## Goal of the exercise:
Restate word for word the lines of the material below, from the line with "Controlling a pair" to the line with "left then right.", both lines included, and no others.

====================

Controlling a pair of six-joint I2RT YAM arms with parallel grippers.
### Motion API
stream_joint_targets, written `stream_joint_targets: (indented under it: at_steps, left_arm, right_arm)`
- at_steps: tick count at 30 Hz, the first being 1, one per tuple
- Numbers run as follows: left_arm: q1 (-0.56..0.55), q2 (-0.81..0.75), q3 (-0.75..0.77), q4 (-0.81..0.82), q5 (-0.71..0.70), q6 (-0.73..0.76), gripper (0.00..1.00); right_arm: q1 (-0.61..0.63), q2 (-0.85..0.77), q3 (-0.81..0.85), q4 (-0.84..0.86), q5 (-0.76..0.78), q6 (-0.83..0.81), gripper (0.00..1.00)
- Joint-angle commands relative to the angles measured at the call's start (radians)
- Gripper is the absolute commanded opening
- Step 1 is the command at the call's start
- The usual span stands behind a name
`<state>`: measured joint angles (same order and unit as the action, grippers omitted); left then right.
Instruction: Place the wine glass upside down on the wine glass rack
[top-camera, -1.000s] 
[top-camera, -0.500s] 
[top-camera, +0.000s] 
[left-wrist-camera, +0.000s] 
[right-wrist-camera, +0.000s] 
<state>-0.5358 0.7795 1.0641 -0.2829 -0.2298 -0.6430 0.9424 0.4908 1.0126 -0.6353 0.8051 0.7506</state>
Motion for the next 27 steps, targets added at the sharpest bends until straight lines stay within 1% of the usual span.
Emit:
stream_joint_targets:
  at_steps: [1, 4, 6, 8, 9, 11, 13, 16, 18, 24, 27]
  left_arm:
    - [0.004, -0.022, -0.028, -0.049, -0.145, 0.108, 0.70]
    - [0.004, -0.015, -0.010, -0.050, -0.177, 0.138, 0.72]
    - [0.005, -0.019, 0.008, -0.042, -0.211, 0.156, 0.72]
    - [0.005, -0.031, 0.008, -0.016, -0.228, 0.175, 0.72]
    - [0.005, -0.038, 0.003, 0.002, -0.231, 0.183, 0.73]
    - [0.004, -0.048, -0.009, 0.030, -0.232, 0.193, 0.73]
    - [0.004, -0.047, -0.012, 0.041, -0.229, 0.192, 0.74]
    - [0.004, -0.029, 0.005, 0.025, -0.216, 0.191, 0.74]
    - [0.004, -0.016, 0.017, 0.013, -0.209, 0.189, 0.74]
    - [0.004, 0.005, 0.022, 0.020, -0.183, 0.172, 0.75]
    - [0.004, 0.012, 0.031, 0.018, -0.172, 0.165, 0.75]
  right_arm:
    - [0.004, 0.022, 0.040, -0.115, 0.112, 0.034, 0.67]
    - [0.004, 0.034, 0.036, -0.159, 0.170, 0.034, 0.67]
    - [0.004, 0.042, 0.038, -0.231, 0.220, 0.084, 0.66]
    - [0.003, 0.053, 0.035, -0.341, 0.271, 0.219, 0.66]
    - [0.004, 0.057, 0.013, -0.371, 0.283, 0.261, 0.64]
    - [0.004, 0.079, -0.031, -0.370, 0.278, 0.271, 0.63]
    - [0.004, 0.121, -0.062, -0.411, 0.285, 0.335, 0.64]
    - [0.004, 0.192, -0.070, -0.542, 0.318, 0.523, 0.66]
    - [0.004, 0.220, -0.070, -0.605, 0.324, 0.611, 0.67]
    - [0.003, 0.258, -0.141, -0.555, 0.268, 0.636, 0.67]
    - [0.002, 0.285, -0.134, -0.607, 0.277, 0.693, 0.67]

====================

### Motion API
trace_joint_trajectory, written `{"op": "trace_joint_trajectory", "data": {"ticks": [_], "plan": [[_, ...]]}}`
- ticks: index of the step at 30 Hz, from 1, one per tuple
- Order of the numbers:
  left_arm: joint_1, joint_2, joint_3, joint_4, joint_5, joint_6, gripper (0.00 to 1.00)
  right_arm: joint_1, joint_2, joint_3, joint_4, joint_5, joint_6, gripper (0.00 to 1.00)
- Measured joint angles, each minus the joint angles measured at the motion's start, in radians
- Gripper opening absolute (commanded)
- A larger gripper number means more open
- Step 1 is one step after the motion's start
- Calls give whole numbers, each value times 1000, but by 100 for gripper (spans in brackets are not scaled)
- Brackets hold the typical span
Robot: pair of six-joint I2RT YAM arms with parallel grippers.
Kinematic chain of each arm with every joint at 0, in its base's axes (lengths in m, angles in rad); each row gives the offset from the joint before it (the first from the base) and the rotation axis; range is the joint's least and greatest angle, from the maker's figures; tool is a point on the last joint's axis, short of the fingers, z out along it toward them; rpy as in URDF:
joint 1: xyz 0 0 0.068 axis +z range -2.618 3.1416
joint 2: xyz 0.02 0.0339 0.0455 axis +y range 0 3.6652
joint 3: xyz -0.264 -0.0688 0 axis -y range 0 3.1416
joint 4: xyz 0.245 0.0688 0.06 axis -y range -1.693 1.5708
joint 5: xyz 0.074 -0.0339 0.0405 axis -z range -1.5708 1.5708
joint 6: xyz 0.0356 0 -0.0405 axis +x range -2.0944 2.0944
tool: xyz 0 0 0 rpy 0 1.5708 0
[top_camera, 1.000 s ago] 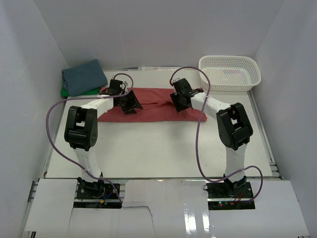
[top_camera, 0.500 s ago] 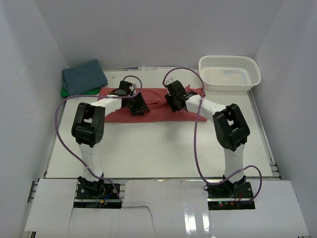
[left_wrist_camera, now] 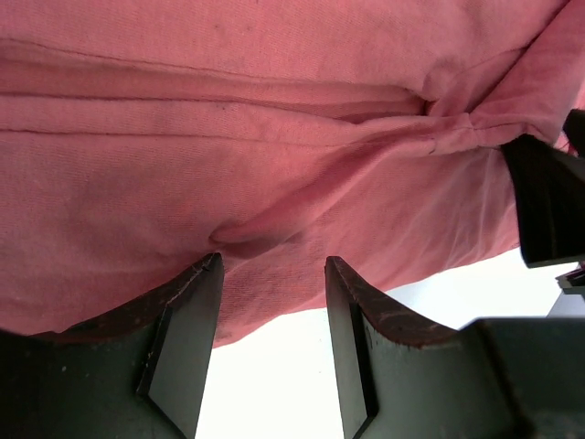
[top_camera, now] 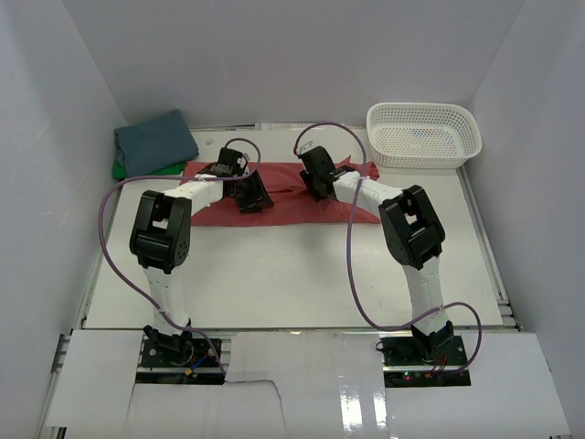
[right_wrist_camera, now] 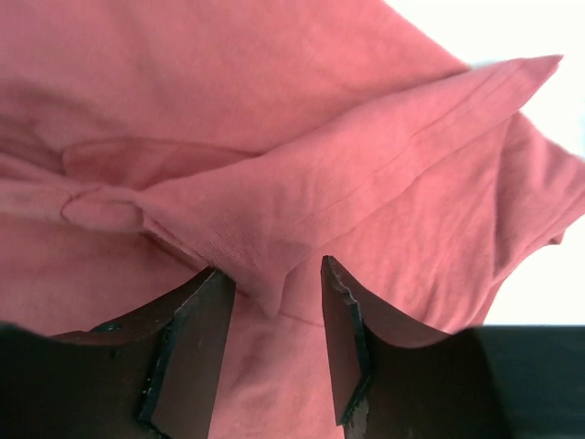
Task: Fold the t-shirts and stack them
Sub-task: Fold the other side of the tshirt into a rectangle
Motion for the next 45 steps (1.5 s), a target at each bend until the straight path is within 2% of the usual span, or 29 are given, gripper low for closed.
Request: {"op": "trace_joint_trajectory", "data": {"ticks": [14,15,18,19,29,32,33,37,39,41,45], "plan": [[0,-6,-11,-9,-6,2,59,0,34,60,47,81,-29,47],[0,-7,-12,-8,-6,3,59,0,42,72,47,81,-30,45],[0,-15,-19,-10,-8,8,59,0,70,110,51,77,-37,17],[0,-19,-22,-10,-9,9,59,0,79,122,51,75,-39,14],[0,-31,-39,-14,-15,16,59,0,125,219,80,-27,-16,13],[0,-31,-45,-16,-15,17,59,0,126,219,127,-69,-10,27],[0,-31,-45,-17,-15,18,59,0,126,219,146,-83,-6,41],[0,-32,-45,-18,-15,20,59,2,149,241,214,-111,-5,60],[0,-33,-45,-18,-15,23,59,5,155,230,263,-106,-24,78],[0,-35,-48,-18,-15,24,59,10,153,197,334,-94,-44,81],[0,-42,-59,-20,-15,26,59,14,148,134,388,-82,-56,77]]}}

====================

## Solution to the exercise:
Controlling a pair of six-joint I2RT YAM arms with parallel grippers.
### Motion API
stream_joint_targets, written `stream_joint_targets: (indented under it: at_steps, left_arm, right_arm)`
- at_steps: tick count at 30 Hz, the first being 1, one per tuple
- Numbers run as follows: left_arm: q1 (-0.56..0.55), q2 (-0.81..0.75), q3 (-0.75..0.77), q4 (-0.81..0.82), q5 (-0.71..0.70), q6 (-0.73..0.76), gripper (0.00..1.00); right_arm: q1 (-0.61..0.63), q2 (-0.85..0.77), q3 (-0.81..0.85), q4 (-0.84..0.86), q5 (-0.76..0.78), q6 (-0.83..0.81), gripper (0.00..1.00)
- Joint-angle commands relative to the angles measured at the call's start (radians)
- Gripper is the absolute commanded opening
- Step 1 is the command at the call's start
- The usual span stands behind a name
`<state>`: measured joint angles (same order and unit as the action, grippers omitted); left then right.

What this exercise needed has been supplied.